The movie “Beverly Hills Cop”, directed by Martin Brest. Seen here, Eddie Murphy as Det. Axel Foley sticking a banana into the tailpipe of a 1983 Mercury Marquis sedan. Initial theatrical release December 5, 1984. Screen capture. © 1984 Paramount Pictures. Credit: © 1984 Paramount Pictures / Flickr / Courtesy Pikturz. Image intended only for use to help promote the film, in an editorial, non-commercial context.

Say what you will about 49ers coach Chip Kelly, he’s incredibly transparent. On Thursday, he explained why he chose transparency regarding the recent change in quarterback.

In response to a question regarding his reason for not concealing his plan at quarterback until the weekend, Kelly explained that it wouldn’t have worked.

“Well, I think we live in a society, number one, that there are no secrets,” Kelly told reporters. “So, if Colin took all the reps with the ones on Tuesday, Wednesday, and Thursday, somebody’s ‘mole’ would have told them who was taking all the reps, you know what I mean? And I don’t really care. We have two similar quarterbacks. Our offense doesn’t change. I don’t think you’re going to outsmart people in the National Football League where all of a sudden if the second quarterback’s playing that Rex [Ryan] is going to tear up his game plan and say, ‘We’re screwed. We have no idea how to defend him.’

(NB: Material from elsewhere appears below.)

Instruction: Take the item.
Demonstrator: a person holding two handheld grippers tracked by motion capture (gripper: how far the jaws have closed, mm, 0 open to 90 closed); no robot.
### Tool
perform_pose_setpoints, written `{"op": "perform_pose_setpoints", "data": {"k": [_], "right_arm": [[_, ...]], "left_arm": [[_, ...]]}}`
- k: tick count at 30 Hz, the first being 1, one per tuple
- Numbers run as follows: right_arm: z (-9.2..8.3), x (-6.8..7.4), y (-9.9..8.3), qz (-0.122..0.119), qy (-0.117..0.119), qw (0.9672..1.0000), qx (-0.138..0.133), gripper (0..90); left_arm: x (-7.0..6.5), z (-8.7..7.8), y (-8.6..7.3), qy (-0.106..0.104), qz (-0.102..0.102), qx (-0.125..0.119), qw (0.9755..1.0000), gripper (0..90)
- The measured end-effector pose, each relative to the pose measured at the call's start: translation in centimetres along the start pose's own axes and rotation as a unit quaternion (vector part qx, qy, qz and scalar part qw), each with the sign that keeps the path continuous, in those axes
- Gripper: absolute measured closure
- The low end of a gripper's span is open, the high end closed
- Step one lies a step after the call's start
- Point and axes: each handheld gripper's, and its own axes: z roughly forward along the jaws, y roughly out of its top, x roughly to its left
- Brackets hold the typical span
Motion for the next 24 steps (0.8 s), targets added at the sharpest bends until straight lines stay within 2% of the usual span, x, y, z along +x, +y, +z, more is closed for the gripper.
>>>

‘People way over-analyze the whole thing. You ask me a question. I’m going to tell you an answer. You ask me who our quarterback is. I’m going to tell you who our quarterback is. Our quarterback maneuver was made on Tuesday then our quarterback will be announced on Tuesday. So, I don’t buy that whole ‘stick the banana in the tailpipe and try to tell them the car is broken.’ It is what it is. We made the maneuver on Tuesday. I’ll announce it on Tuesday.”

Kelly gets bonus points for making the “banana in the tailpipe” reference, even if he butchered it a little bit. The bigger question is whether Kaepernick’s presence will un-butcher an offense that isn’t working.

On that point, Kelly was pressed to explain whether his Tuesday comments about the necessity of a quarterback change in an effort to improve the offense because the offense otherwise lacks the depth necessary to make meaningful changes at other positions.

“You guys are digging deep here, huh?” Kelly said. “If you look at every position we have on offense, we rotate. So all three running backs play. If five receivers are up, they play. All three tight ends play. We’re rotating our offensive line. The only position you don’t rotate on the offensive side of the ball is quarterback. So, when I said that’s the only maneuver you could make, it’s not like ‘Well geez, [running back] Carlos [Hyde] isn’t playing well.’ Well Shaun Draughn plays, Mike Davis plays. [Tight end] Blake Bell plays. Garrett Celek plays. Vance McDonald plays. We rotate six offensive linemen. The only position that had not been rotated on the offensive side of the ball was the quarterback spot. So, that’s what I said. What are you going to do? The only position we hadn’t made a move at was quarterback.”

The move has now been made, and the next question is whether the offense will run well, or whether it will behave as if it has a banana in the tailpipe.